• **About this exercise**:
In the material below, begin at the line that has "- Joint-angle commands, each", stop after the line that has "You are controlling", and transcribe those lines exactly, without pictures.

• **The input**:
-----

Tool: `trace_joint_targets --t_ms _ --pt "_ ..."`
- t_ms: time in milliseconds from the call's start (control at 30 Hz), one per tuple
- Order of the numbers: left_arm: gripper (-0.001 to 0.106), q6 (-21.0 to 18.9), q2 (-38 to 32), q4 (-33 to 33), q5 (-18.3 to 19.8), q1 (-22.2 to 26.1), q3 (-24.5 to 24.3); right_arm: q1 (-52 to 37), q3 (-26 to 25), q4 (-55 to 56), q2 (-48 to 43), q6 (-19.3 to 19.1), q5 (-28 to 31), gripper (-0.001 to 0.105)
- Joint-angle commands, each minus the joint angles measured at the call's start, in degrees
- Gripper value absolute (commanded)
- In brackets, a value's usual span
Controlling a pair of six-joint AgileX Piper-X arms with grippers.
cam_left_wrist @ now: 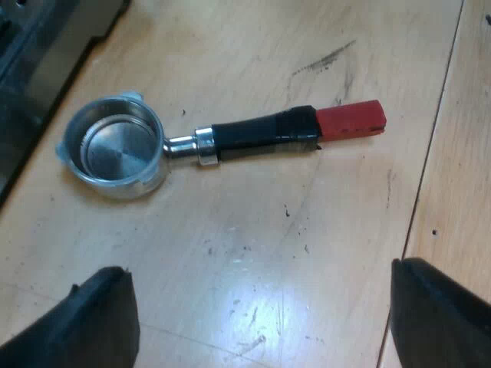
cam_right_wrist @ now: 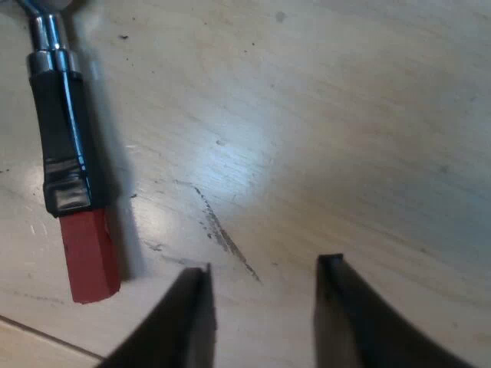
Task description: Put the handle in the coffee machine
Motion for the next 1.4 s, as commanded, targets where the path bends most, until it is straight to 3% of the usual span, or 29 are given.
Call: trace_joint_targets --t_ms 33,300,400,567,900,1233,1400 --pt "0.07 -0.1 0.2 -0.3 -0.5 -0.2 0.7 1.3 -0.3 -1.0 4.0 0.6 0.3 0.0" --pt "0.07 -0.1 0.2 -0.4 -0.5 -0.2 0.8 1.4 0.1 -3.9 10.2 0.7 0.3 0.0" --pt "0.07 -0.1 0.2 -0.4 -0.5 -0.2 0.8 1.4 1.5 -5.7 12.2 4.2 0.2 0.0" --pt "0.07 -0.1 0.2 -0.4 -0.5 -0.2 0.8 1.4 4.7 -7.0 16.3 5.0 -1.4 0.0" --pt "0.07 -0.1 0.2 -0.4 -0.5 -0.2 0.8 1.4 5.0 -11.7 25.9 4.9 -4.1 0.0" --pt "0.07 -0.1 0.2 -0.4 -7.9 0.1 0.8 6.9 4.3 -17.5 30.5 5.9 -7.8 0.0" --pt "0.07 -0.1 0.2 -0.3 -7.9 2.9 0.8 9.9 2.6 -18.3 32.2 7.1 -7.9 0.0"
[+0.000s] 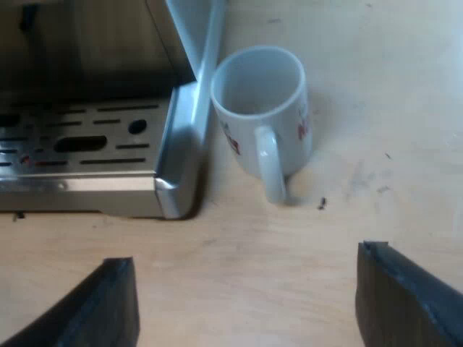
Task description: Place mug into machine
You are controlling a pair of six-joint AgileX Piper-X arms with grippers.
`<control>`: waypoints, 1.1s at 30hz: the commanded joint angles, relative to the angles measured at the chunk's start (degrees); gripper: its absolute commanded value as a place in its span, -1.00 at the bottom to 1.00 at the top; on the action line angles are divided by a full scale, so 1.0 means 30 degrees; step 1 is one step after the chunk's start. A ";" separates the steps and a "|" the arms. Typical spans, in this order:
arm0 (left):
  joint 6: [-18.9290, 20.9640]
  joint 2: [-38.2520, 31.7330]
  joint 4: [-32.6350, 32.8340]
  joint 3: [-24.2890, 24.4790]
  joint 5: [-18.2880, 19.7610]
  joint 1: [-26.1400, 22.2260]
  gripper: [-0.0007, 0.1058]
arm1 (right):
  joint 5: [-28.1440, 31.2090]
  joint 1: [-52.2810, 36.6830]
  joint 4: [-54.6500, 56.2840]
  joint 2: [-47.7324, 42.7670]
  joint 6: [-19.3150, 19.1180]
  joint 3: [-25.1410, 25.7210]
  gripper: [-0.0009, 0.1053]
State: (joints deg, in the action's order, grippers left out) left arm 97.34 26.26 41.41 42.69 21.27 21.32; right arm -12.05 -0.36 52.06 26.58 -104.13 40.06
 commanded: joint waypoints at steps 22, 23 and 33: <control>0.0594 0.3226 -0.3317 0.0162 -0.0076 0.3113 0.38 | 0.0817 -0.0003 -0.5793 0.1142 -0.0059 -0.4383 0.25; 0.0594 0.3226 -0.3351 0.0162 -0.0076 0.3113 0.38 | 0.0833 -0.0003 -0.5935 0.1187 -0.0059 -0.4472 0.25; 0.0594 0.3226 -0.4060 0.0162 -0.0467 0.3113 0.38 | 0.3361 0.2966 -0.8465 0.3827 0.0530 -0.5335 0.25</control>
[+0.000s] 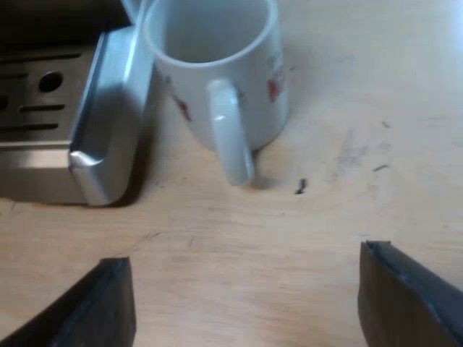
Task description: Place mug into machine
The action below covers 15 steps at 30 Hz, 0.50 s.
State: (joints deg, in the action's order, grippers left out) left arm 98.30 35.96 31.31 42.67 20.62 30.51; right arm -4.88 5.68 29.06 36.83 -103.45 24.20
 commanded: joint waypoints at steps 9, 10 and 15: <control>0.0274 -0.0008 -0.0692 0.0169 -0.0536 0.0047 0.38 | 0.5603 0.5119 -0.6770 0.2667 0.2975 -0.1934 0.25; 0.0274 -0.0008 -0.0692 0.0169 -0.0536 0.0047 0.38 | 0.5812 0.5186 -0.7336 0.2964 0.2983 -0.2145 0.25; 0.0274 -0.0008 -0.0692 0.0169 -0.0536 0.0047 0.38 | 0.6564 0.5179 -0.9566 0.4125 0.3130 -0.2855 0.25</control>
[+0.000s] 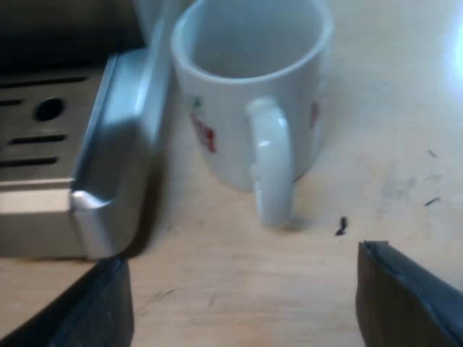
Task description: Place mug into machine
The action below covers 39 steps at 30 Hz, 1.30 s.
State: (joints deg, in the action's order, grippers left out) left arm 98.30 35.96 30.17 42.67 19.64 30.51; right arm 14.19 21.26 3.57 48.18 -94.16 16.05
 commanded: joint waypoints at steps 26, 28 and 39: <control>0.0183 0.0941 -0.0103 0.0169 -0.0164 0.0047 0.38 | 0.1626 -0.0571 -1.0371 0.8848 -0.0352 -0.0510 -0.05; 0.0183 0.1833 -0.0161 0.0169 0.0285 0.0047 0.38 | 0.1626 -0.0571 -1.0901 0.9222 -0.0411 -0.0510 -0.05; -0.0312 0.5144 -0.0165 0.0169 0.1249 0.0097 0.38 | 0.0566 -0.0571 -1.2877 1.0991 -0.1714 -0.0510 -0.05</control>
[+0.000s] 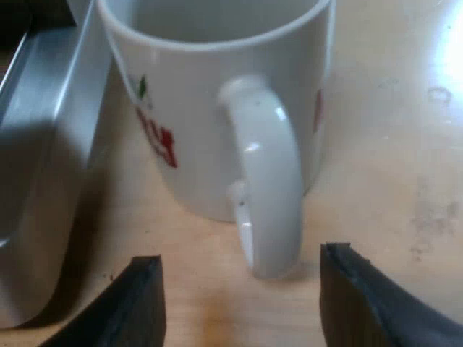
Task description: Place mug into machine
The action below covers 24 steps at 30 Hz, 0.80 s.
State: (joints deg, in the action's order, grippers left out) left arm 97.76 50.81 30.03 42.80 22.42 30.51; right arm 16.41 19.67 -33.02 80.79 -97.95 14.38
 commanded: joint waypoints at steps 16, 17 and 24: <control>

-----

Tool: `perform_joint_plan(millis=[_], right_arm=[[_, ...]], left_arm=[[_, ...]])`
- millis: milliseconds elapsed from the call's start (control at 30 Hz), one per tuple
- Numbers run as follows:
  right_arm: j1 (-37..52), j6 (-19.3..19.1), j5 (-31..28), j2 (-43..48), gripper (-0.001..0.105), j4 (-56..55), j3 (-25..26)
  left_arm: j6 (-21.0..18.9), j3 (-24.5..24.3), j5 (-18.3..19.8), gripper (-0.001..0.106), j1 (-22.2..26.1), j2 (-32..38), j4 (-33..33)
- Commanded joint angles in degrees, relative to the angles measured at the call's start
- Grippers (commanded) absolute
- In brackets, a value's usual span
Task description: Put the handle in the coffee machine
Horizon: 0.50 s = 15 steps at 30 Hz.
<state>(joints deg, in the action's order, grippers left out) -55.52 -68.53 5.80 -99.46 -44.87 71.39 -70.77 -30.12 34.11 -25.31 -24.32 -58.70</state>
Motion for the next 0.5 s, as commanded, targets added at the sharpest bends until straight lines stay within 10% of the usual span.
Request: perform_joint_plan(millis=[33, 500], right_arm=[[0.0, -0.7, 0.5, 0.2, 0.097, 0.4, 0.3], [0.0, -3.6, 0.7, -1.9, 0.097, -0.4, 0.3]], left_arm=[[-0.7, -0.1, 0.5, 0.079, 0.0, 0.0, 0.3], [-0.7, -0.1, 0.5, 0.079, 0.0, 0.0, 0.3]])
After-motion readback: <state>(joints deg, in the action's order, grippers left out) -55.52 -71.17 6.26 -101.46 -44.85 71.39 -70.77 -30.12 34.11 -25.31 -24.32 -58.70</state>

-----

• **Exercise solution**:
- Joint-angle commands, each minus the joint angles measured at the call's start, in degrees
- Gripper value absolute (commanded)
- In brackets, a value's usual span
Controlling a pair of six-joint AgileX Piper-X arms with grippers.
cam_left_wrist @ now: 
cam_right_wrist @ now: 
Task description: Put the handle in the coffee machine
Motion for the next 1.4 s, as commanded, targets where the path bends most, until it is straight to 3% of the usual span, or 29 are given.
Call: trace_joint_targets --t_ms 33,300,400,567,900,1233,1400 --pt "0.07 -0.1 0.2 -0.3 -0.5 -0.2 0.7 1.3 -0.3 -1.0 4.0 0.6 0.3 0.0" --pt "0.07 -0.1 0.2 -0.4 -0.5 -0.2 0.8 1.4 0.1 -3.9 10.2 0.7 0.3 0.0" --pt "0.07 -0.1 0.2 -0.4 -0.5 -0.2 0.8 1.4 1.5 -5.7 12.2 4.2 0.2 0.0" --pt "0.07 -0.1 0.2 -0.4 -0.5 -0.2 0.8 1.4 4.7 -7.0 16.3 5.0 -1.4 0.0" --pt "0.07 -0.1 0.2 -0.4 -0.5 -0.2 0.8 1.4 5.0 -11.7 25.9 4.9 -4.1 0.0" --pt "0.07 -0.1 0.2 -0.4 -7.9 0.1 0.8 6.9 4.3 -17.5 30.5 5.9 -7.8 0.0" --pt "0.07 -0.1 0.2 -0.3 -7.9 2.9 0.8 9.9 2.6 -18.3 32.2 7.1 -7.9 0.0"
[+0.000s] 
Task description: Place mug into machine
You are controlling a pair of six-joint AgileX Piper-X arms with grippers.

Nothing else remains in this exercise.